# [Task item]
Extract, from the records beneath this instruction, each line that contains the word "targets".

# [Task input]
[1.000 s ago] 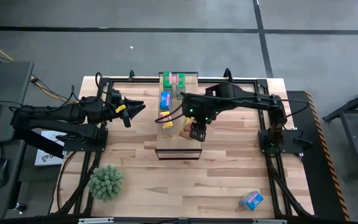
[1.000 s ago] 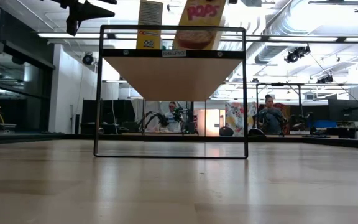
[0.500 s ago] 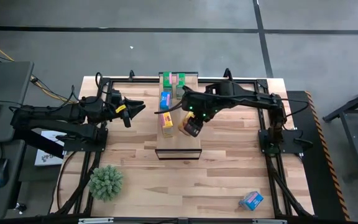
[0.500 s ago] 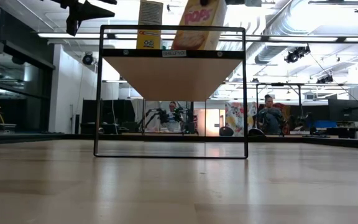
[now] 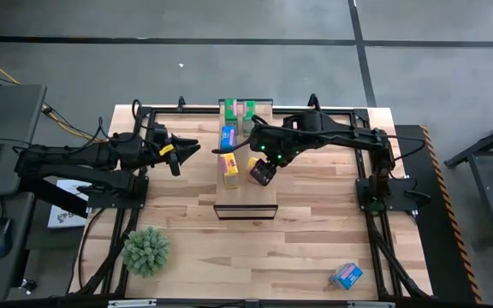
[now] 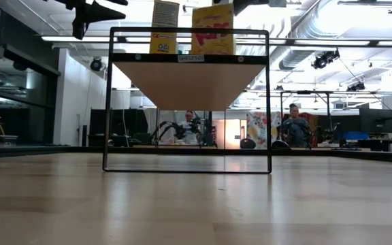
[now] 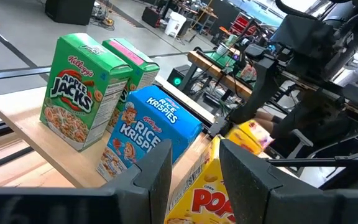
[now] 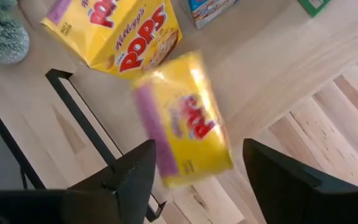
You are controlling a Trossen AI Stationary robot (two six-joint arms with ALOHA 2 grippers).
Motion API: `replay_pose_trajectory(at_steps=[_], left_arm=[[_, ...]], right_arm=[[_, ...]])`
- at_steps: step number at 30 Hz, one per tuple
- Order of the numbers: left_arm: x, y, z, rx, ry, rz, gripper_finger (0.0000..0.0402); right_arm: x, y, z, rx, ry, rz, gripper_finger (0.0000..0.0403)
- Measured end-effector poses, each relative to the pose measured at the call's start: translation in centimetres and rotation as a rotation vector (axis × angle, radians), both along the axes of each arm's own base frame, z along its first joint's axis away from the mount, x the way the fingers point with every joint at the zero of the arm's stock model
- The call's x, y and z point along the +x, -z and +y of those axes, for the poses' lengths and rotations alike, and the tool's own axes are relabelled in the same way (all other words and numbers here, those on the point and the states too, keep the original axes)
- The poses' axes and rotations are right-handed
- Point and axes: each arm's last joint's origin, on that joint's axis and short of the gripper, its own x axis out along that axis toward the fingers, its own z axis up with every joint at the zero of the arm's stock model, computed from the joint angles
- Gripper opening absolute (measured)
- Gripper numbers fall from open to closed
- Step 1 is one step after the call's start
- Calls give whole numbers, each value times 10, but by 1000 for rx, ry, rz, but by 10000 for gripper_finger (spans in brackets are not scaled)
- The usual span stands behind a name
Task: Stack cereal on shelf
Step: Put the yellow cereal on the shelf
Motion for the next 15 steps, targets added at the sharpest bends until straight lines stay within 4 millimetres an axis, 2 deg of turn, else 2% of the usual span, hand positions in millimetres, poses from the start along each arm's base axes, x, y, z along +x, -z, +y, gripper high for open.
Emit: replay_pose_trajectory(at_steps=[10,15], left_arm=[[0,0,0,7,11,3,127],[0,0,0,9,12,5,127]], right_arm=[[6,-5,-2,17,-37,-92,248],[-5,-18,-11,-23,-64,-131,248]])
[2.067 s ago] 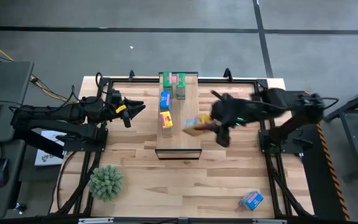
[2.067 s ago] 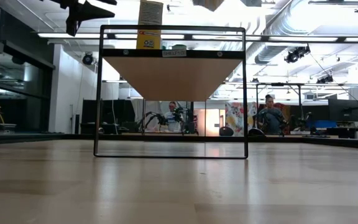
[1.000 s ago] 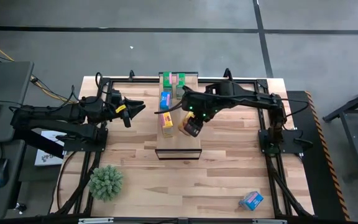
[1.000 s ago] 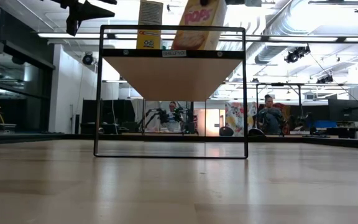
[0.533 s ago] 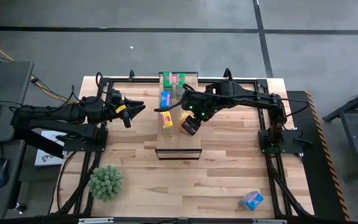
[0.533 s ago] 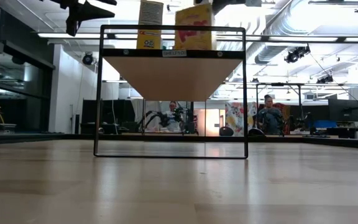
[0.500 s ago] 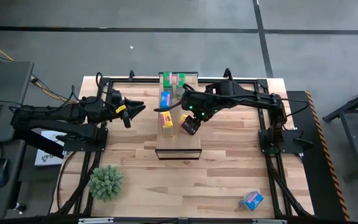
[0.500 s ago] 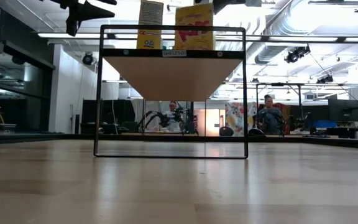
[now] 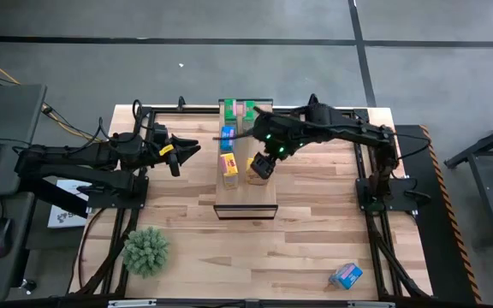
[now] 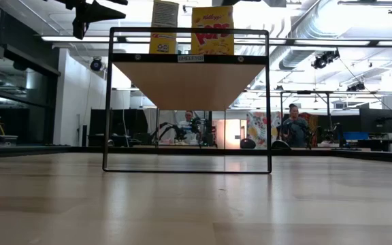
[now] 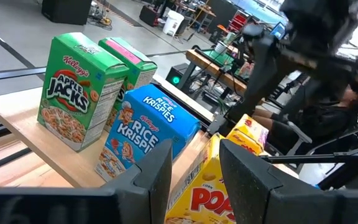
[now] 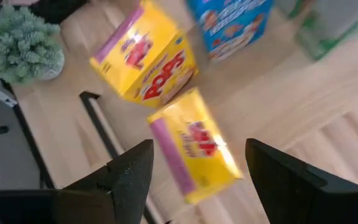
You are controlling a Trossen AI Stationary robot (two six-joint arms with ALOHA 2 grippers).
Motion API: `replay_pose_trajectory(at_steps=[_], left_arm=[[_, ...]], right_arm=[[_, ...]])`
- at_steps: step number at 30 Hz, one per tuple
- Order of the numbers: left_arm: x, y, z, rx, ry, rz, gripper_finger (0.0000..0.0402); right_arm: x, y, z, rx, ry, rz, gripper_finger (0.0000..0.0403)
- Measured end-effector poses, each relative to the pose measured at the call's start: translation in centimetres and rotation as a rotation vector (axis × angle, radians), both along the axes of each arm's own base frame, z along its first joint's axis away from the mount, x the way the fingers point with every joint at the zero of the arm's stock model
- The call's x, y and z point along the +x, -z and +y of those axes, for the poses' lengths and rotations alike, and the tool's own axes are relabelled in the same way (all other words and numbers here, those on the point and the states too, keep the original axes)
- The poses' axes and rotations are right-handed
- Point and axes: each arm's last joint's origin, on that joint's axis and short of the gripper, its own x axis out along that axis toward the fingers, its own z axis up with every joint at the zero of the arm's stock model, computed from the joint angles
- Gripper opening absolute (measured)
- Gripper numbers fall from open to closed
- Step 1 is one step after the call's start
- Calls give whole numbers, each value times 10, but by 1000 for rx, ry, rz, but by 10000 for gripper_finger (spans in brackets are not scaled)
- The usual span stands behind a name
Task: Stack cereal on shelf
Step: Put the yellow cereal on the shelf
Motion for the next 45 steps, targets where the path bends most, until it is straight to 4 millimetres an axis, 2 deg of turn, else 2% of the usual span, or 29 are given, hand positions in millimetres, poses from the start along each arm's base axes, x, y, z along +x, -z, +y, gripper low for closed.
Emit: replay_pose_trajectory(at_steps=[5,8,10,13,16,17,21,27,33,37,45], left_arm=[[0,0,0,0,0,0,127],[0,0,0,0,0,0,127],[0,0,0,0,-1,0,127],[0,0,0,-3,-2,-2,127],[0,0,0,-3,-2,-2,127],[0,0,0,-3,-2,-3,127],[0,0,0,-3,-2,-2,127],[0,0,0,-1,-19,-3,127],[0,0,1,-1,-20,-4,127],[0,0,1,-1,-20,-4,127],[0,0,1,-1,-21,-4,127]], right_arm=[[-20,-17,-10,-90,-12,-23,246],[-30,-17,-18,-120,-3,43,227],[-34,-15,-23,-154,13,87,197],[-33,-11,-28,-206,26,103,124],[-35,5,-31,-241,37,164,33],[-37,14,-31,-245,38,188,17],[-50,48,-29,-201,46,110,23],[-68,77,-25,-121,102,-317,5],[-68,120,-25,-51,187,-391,1],[-66,133,-24,-7,194,-398,1],[-64,133,-10,43,166,-416,0]])
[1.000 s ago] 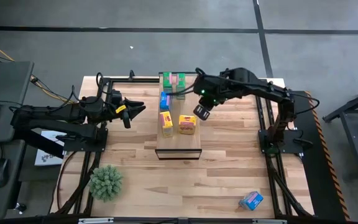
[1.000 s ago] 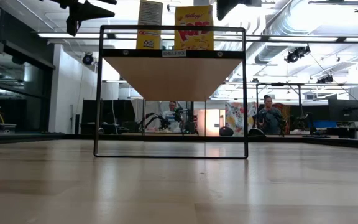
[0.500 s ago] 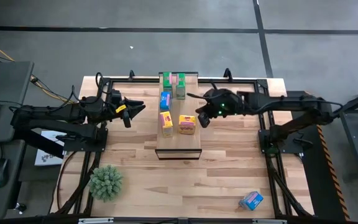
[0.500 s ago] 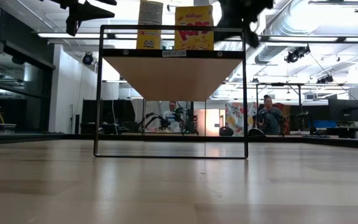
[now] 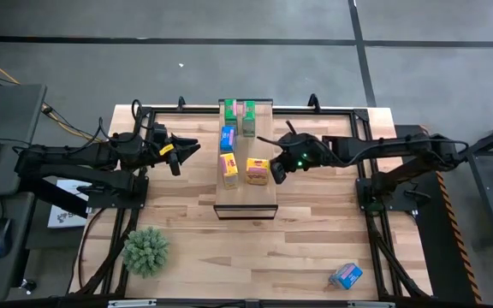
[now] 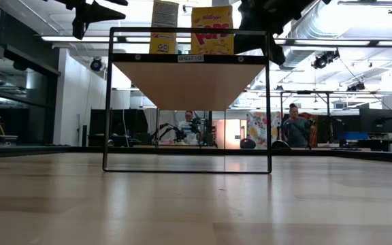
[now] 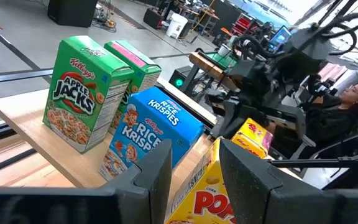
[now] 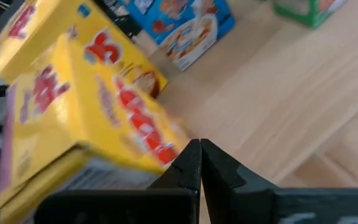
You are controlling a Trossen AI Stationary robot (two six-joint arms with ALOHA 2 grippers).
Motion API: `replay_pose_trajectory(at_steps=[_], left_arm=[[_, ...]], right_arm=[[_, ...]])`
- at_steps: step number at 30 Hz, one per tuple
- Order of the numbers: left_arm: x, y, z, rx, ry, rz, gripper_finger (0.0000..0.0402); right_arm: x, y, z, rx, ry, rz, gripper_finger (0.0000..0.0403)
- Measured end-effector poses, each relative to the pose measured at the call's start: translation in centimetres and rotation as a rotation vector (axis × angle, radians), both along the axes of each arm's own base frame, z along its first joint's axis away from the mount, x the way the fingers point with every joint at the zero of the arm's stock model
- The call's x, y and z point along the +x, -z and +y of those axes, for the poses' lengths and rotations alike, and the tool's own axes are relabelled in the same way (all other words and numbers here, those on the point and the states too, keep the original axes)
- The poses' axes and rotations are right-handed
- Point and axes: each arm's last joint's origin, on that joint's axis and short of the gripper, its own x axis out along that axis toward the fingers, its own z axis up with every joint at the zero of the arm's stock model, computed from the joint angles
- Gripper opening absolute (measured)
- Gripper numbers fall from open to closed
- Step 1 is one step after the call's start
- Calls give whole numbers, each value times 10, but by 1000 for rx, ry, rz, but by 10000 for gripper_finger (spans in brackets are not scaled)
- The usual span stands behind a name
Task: Stack cereal on shelf
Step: Put the yellow cereal on the shelf
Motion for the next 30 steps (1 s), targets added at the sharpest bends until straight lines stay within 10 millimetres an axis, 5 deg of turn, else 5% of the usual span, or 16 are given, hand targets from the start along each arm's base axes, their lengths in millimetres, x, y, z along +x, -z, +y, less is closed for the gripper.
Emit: replay_pose_trajectory(at_steps=[23,30], left_arm=[[0,0,0,-7,-1,-2,127],[0,0,0,-8,3,0,127]], right_arm=[[1,3,49,122,68,-21,0],[16,13,58,151,55,-52,0]])
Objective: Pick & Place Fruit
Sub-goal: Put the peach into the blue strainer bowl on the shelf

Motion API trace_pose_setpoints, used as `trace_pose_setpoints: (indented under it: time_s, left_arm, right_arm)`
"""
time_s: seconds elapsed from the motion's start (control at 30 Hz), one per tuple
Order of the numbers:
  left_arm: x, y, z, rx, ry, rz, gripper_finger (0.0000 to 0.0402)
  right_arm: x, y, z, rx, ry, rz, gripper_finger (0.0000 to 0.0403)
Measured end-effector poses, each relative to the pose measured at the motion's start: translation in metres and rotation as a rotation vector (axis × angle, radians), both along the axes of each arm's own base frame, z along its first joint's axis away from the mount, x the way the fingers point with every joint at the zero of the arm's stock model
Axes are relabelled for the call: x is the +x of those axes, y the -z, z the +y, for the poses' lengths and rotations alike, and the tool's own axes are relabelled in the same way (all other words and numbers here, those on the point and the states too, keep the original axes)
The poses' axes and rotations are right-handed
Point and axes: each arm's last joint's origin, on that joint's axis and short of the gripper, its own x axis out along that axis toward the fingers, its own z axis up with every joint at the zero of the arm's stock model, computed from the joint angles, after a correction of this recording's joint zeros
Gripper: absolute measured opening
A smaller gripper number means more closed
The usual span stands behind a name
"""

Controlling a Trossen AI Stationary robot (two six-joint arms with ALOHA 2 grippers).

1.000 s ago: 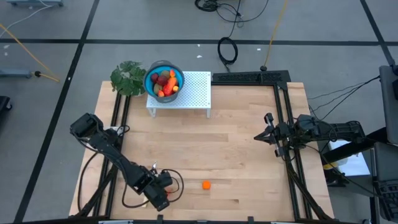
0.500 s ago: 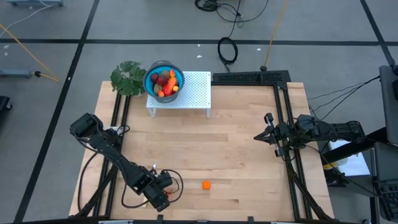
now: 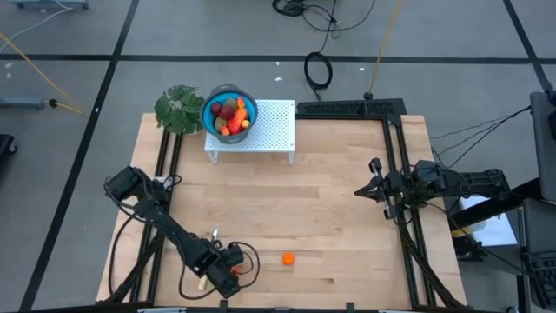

# [Expected answer]
Motion for the next 15 steps, targets added at the sharpest bends until straight lines stay within 4 millimetres an axis, 2 deg of turn, else 2% of the usual span, hand positions in millimetres, poses from the start along each arm's base axes, x, y, z along +x, -z, +y, gripper high for open.
Motion for the next 45 steps, targets where the path bends most, until it is straight to 4 millimetres an axis, 2 deg of turn, else 2% of the usual span, or 29 are given, hand positions in millimetres, poses from the start along each arm's base axes, x, y, z along +x, -z, +y, gripper low for closed.
Motion for the next 30 steps (1 s), targets added at the sharpest bends until straight lines stay within 10 millimetres an axis, 5 deg of turn, else 5% of the usual span, or 16 are given, hand targets from the start along each arm's base axes, their lengths in millimetres, x, y, z along +x, -z, +y, less is closed for the gripper.

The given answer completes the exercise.